Por alguna razón, los socialistas creen que la arrogancia es la actitud que mejor entenderán sus votantes. Lo decía hace unos días el ministro José Luis Ábalos en una entrevista en La Razón cuando le preguntaban por qué negociaron en julio un Gobierno de coalición con un partido aparentemente tan poco fiable: “La cooperación consistía en un acuerdo legislativo, un programa de gobierno y participación en determinados niveles de la Administración. Era una forma de ir implicando a esta formación que no tiene experiencia de gobierno. Hace cinco años estaban en la calle”.

Qué se creerán esos muertos de hambre para estar en el mismo Gobierno que nosotros. Estaban en la calle. Durmiendo en las aceras. Pidiendo para comer. Con una mano delante y otra detrás.

Negociar con el PSOE es complicado. En estos momentos, lo máximo que puedes sacar son unos euros para pagar un bocadillo y una palmada en la espalda.

De Quinto rompe unas cuantas ventanas

Agosto no ha servido para nada en lo que es la prioridad para la política española, en especial en el caso de los partidos de izquierdas. Curiosamente, sí ha resultado significativo para el partido que dejó descansar a su líder porque además no quiere tener nada que ver con la formación del Gobierno. Quedó confirmado lo que ya había apuntado el fichaje de Ciudadanos procedente del negocio del marketing en la venta de refrescos. Marcos de Quinto se desveló como un hooligan desatado y bien dotado para las artes del troleo y el insulto en las redes sociales.

El exdirectivo de Coca-Cola se dejó llevar por la furia y parecía inmerso en una carrera por levantar el prestigio de Pepsi en España. Ya contaba con un dato llamativo de su trayectoria reciente. Había sido nombrado portavoz económico del partido, uno de los puestos más importantes en la dirección, pero resulta que casi nunca hablaba de economía en Twitter. Las redes están para ajustar cuentas con el enemigo, era su lema.

No ha trascendido si De Quinto recibió algún toque de la dirección del partido. Es muy posible, porque pasó a modo silencioso en Twitter. Hasta que este domingo sucedió un hecho inaudito. El diputado de Cs tuiteó sobre economía. Una vez, que tampoco hay que pasarse.

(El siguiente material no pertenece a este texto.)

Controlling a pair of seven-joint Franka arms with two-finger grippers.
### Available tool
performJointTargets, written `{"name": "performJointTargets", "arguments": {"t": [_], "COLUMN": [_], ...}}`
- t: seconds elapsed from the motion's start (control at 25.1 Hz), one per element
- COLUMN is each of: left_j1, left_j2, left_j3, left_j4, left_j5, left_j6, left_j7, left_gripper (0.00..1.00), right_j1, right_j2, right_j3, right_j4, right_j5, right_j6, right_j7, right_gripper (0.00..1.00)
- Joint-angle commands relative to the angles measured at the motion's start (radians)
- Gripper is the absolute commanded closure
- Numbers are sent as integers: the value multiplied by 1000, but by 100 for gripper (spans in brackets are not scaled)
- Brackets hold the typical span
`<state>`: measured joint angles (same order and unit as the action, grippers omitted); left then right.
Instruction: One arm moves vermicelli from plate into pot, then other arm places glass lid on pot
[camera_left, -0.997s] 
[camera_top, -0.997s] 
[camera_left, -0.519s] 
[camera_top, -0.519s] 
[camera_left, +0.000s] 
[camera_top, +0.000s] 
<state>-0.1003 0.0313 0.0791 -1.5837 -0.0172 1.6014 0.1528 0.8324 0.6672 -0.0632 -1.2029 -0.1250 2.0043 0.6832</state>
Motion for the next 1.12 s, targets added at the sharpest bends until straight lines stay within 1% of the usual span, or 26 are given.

Para rechazar una subida de impuestos, el tuit comparaba al Estado con una empresa, el ejemplo habitual de alguien que no conoce muy bien cómo funciona el Estado y la economía de un país, y mucho menos en época de crisis.

Confundir a los ciudadanos con clientes –o consumidores de refrescos– es como reconocer tus limitaciones para entender la economía. Hacerlo en un partido que se llama Ciudadanos tiene su gracia perversa. De Quinto tiene la ventaja de que, como agosto no existe, su formación no se lo puede tener en cuenta. Veremos qué tienen que decir cuando su portavoz económico sufra otro ataque de ira incontrolable en los meses del otoño.